Action item: Please repeat each line of the data exactly, with nothing left out.

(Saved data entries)
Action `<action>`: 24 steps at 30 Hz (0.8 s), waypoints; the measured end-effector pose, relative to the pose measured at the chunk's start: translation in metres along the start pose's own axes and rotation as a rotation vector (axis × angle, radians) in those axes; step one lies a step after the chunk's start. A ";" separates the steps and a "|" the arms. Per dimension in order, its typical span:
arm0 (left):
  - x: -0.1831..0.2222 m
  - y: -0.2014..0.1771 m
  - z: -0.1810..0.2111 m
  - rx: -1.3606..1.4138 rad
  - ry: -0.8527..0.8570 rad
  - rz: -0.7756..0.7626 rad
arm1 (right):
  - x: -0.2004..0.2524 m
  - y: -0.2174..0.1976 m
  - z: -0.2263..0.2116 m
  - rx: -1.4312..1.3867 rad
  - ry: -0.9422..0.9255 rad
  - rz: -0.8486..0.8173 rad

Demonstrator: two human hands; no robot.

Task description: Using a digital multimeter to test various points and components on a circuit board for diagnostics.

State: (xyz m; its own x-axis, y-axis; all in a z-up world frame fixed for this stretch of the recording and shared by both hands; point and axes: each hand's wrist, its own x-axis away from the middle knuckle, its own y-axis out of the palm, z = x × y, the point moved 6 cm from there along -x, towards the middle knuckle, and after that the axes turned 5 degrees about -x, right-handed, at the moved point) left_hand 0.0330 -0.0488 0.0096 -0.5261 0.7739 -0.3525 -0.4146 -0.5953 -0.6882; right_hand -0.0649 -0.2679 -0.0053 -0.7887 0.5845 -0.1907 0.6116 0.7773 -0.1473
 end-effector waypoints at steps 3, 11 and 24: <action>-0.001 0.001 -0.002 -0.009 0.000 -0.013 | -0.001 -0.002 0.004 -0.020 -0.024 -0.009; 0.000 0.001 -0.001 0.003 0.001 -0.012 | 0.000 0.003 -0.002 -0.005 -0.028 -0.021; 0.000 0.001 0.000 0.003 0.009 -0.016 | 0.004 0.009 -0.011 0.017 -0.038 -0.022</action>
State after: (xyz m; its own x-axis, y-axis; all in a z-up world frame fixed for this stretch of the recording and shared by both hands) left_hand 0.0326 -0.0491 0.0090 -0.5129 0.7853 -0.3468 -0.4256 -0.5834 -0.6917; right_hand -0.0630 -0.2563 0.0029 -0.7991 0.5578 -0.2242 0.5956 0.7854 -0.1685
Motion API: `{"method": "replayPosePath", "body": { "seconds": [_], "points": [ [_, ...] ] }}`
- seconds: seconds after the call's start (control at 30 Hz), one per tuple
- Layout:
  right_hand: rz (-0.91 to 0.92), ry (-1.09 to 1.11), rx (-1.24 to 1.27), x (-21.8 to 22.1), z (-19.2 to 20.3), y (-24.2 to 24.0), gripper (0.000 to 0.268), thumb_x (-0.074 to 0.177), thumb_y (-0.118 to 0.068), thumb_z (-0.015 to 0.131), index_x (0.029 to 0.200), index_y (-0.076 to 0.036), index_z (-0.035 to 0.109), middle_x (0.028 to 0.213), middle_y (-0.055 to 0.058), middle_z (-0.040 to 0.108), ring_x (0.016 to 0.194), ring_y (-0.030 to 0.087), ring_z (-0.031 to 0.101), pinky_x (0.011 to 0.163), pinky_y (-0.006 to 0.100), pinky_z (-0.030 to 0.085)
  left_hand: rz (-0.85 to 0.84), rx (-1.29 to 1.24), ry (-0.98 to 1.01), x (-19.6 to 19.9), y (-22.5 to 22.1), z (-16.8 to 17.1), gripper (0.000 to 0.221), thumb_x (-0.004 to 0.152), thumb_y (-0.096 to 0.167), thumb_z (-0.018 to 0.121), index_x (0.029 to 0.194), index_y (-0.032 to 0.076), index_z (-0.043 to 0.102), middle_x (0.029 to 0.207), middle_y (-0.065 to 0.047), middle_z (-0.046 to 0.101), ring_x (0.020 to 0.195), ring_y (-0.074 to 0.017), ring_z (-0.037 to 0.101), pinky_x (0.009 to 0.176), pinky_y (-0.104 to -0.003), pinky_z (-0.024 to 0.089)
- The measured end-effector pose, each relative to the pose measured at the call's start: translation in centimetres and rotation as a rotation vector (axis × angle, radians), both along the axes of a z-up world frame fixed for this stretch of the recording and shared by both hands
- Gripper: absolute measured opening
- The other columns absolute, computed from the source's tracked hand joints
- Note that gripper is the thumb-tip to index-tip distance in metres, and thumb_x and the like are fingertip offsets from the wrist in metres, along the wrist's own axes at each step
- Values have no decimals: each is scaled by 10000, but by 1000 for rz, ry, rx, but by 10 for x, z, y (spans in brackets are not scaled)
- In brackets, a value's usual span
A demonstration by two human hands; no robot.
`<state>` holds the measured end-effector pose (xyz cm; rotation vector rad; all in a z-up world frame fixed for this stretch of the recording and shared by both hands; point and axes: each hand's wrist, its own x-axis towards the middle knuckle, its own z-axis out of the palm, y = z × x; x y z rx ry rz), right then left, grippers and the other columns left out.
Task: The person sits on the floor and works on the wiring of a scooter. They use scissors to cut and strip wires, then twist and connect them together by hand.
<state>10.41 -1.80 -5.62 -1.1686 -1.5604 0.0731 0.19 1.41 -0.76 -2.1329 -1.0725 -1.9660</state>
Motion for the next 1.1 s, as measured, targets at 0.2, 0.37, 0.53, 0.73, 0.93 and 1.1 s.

Written solution:
Action `<action>`: 24 steps at 30 Hz (0.8 s), waypoints; the measured end-effector pose, relative to the pose measured at the chunk's start: translation in metres along the start pose's own axes and rotation as a rotation vector (axis × angle, radians) in those axes; step one lies a step after the chunk's start. A ";" separates the steps and a "|" the arms. Per dimension in order, its typical span:
arm0 (left):
  - x: -0.1831..0.2222 m
  - y: -0.2014..0.1771 m
  - z: -0.1810..0.2111 m
  - rx: -1.3606..1.4138 rad
  - ry: -0.8527..0.8570 rad
  - rz: -0.7756..0.7626 rad
arm1 (right):
  - x: -0.2004..0.2524 m
  - y: -0.2174..0.1976 m
  - z: -0.2263..0.2116 m
  - rx: -1.4312..1.3867 rad
  - ry: -0.9422..0.9255 rad
  - rz: -0.8486..0.8173 rad

Demonstrator: two human hands; no robot.

Task description: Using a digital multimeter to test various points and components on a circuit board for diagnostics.

State: (xyz m; its own x-axis, y-axis; all in a z-up world frame fixed for this stretch of the recording and shared by both hands; point and axes: each hand's wrist, its own x-axis away from the middle knuckle, its own y-axis out of the palm, z = x × y, the point moved 6 cm from there along -x, towards the middle knuckle, and after that the axes turned 5 degrees about -x, right-handed, at the moved point) left_hand 0.0330 -0.0488 0.0096 -0.5261 0.7739 -0.3525 -0.4146 -0.5953 -0.6882; right_hand -0.0649 -0.2679 -0.0053 -0.7887 0.5845 -0.1907 0.6116 0.7773 -0.1473
 end-effector waypoints at steps 3, 11 and 24: <action>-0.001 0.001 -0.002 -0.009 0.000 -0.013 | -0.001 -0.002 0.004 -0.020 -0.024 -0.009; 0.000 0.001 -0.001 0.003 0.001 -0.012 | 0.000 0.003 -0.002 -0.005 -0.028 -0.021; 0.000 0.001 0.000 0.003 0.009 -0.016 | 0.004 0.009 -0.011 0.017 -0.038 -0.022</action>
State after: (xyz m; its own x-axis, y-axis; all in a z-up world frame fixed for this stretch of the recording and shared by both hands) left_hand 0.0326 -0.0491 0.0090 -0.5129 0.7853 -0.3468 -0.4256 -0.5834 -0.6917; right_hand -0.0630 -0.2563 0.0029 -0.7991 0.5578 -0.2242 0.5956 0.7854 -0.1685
Motion API: `{"method": "replayPosePath", "body": { "seconds": [_], "points": [ [_, ...] ] }}`
- seconds: seconds after the call's start (control at 30 Hz), one per tuple
- Layout:
  right_hand: rz (-0.91 to 0.92), ry (-1.09 to 1.11), rx (-1.24 to 1.27), x (-21.8 to 22.1), z (-19.2 to 20.3), y (-24.2 to 24.0), gripper (0.000 to 0.268), thumb_x (-0.074 to 0.177), thumb_y (-0.118 to 0.068), thumb_z (-0.015 to 0.131), index_x (0.029 to 0.200), index_y (-0.076 to 0.036), index_z (-0.035 to 0.109), middle_x (0.028 to 0.213), middle_y (-0.055 to 0.058), middle_z (-0.040 to 0.108), ring_x (0.016 to 0.194), ring_y (-0.030 to 0.087), ring_z (-0.031 to 0.101), pinky_x (0.011 to 0.163), pinky_y (-0.006 to 0.100), pinky_z (-0.030 to 0.085)
  left_hand: rz (-0.85 to 0.84), rx (-1.29 to 1.24), ry (-0.98 to 1.01), x (-19.6 to 19.9), y (-22.5 to 22.1), z (-16.8 to 17.1), gripper (0.000 to 0.221), thumb_x (-0.004 to 0.152), thumb_y (-0.096 to 0.167), thumb_z (-0.018 to 0.121), index_x (0.029 to 0.194), index_y (-0.032 to 0.076), index_z (-0.043 to 0.102), middle_x (0.029 to 0.207), middle_y (-0.065 to 0.047), middle_z (-0.046 to 0.101), ring_x (0.020 to 0.195), ring_y (-0.074 to 0.017), ring_z (-0.037 to 0.101), pinky_x (0.009 to 0.176), pinky_y (-0.104 to -0.003), pinky_z (-0.024 to 0.089)
- The measured end-effector pose, each relative to the pose measured at the call's start: translation in centimetres and rotation as a rotation vector (axis × angle, radians), both along the axes of a z-up world frame fixed for this stretch of the recording and shared by both hands
- Gripper: absolute measured opening
- The other columns absolute, computed from the source's tracked hand joints
- Note that gripper is the thumb-tip to index-tip distance in metres, and thumb_x and the like are fingertip offsets from the wrist in metres, along the wrist's own axes at each step
- Values have no decimals: each is scaled by 10000, but by 1000 for rz, ry, rx, but by 10 for x, z, y (spans in brackets are not scaled)
- In brackets, a value's usual span
A demonstration by two human hands; no robot.
`<state>` holds the measured end-effector pose (xyz cm; rotation vector rad; all in a z-up world frame fixed for this stretch of the recording and shared by both hands; point and axes: each hand's wrist, its own x-axis towards the middle knuckle, its own z-axis out of the palm, y = z × x; x y z rx ry rz), right then left, grippers and the other columns left out.
Task: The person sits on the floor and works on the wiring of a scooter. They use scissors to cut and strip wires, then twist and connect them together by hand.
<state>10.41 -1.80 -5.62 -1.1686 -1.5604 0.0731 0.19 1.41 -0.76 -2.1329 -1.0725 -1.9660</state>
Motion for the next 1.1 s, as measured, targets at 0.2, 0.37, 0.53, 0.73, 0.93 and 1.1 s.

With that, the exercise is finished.